- Problem description -
For the records that follow, give the number of lines in which the word "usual" occurs, with nothing added.

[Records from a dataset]
○ ○ ○ ○ ○
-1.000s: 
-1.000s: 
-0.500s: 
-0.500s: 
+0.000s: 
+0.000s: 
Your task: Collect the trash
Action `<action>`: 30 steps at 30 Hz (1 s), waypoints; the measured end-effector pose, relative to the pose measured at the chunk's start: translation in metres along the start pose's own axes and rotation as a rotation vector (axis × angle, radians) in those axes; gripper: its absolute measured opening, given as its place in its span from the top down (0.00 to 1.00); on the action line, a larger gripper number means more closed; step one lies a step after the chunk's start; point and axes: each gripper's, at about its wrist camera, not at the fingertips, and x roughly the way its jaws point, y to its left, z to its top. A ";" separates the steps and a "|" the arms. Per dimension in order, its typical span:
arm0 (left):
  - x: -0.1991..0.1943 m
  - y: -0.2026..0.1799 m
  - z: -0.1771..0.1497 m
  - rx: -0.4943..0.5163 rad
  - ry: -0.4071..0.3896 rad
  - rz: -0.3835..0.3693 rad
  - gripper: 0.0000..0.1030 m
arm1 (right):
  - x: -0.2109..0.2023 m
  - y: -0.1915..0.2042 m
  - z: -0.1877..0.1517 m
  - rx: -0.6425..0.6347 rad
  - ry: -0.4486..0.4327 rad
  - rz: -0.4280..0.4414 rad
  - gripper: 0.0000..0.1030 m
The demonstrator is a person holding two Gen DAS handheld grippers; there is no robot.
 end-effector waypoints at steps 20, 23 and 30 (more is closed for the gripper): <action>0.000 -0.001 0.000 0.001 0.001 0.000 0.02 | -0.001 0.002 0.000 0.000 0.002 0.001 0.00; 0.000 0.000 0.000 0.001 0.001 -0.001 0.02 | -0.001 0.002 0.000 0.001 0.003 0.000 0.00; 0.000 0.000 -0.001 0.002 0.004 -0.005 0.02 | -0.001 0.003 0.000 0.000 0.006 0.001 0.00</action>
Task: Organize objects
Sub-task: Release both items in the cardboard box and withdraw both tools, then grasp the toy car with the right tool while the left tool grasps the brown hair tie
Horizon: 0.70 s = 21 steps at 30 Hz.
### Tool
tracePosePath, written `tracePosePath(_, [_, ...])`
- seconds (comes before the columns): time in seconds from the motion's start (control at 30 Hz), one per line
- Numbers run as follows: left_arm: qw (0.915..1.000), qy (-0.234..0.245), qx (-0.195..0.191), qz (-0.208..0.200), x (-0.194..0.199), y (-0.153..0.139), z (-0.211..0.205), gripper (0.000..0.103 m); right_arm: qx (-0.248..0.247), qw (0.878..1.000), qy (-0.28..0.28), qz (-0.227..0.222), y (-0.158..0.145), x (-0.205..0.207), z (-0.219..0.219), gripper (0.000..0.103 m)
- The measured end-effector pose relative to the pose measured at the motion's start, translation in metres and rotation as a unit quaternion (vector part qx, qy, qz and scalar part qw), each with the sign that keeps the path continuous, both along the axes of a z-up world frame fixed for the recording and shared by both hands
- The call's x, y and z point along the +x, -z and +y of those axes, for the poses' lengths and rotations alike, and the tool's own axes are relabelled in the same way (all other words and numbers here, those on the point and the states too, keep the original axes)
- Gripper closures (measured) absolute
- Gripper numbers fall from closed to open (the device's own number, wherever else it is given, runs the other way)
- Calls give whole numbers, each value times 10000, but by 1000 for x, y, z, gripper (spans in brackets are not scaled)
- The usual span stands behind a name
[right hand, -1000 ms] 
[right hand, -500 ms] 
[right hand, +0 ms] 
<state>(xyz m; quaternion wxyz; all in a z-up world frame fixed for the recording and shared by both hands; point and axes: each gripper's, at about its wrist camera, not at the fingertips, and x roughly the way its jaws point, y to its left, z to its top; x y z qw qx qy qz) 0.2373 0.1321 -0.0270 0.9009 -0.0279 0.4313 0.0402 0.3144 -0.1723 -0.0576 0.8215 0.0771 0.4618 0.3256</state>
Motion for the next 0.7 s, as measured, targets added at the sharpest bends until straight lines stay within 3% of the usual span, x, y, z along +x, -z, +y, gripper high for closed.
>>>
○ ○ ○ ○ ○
- Result of this task -
2